Ce sont 11 salles de classe de terminale qui sont en ce moment en cours de réhabilitation au lycée moderne 1 Dion Robert. L’œuvre émane des anciens élèves de la promotion terminale 85-86. Présidée par le commissaire divisionnaire Bleu Louan Jean Charlemagne, l’Amicale avait fait la promesse lors du soixantième anniversaire dudit lycée, les 8 et 9 mai 2026. Tenant la promesse, le lancement du ravalement des classes a eu lieu le samedi 29 août dernier, et ce, en présence des élus, des acteurs de l’éducation et des parents d’élèves.
Au nom du président de l’Amicale, Bleu Louan Jean Charlemagne, la proviseure du lycée moderne jeunes filles de Man, Mme Sanogo Masseneba, a fait savoir que le choix de réhabiliter les 11 salles de classe de terminale est un symbole.
« Cela marque la fin du parcours scolaire et la dernière classe du secondaire pour atteindre le supérieur afin d’affronter une nouvelle vie », a-t-elle indiqué.
À l’entendre, l’action de l’Amicale des anciens élèves du lycée n’est pas un symbole de chantier, mais plutôt une déclaration d’amour écrite en peinture et ciment pour l’établissement d’origine, a expliqué la proviseure du lycée jeunes filles de Man.
En s’adressant aux élèves de terminale, même si ceux-ci sont en vacances, Sanogo Masseneba les a informés qu’ils ont autour d’eux des modèles, parmi lesquels des magistrats, des préfets, des cadres de l’administration, des responsables de l’éducation et des Finances, ainsi que des officiers supérieurs, etc.
Ce qu’il faut retenir, selon la représentante de Bleu Charlemagne, c’est que ces cadres ont été eux aussi des élèves qui ont occupé des classes, ont eu des enseignants comme tout autre élève, rêvant de leur avenir sans savoir le destin qui les attendait.
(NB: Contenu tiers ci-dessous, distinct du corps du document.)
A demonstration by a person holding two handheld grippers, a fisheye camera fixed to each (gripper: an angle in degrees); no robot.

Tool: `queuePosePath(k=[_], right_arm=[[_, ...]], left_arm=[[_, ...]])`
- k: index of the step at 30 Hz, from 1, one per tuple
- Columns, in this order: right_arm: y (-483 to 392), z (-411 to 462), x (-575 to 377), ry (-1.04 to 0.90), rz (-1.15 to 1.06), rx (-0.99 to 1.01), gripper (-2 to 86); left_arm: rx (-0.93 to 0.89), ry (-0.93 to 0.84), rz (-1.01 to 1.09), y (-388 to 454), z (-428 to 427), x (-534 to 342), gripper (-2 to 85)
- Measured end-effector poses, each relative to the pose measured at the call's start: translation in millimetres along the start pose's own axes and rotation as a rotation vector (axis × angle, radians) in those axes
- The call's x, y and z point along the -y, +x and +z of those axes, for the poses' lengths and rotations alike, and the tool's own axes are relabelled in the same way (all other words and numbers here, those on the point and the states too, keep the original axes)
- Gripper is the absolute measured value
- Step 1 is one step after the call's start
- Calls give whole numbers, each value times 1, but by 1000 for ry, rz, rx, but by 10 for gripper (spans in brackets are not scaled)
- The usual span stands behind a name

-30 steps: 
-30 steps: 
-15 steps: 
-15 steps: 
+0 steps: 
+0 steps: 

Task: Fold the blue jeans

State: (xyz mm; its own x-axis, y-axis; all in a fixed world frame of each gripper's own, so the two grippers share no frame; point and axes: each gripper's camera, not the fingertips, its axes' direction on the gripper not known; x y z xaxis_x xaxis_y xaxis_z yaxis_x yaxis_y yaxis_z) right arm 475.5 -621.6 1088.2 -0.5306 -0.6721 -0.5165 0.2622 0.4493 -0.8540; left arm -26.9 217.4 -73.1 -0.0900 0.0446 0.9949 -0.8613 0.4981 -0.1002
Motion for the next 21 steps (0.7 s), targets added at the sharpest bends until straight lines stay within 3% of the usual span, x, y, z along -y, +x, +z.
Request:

« Vous devez aller vers eux, les écouter et leur poser des questions. Demain sera votre tour et vous vous direz à ceux qui viendront après vous que vous avez été élève dans ce même lycée », a-t-elle laissé entendre.
Devant l’assemblée, elle a souligné que les générations se succèdent, mais refusent de se perdre de vue. À ses yeux, l’engagement des donateurs permettra aux futurs occupants d’avoir de grandes ambitions pour le rayonnement de la Côte d’Ivoire.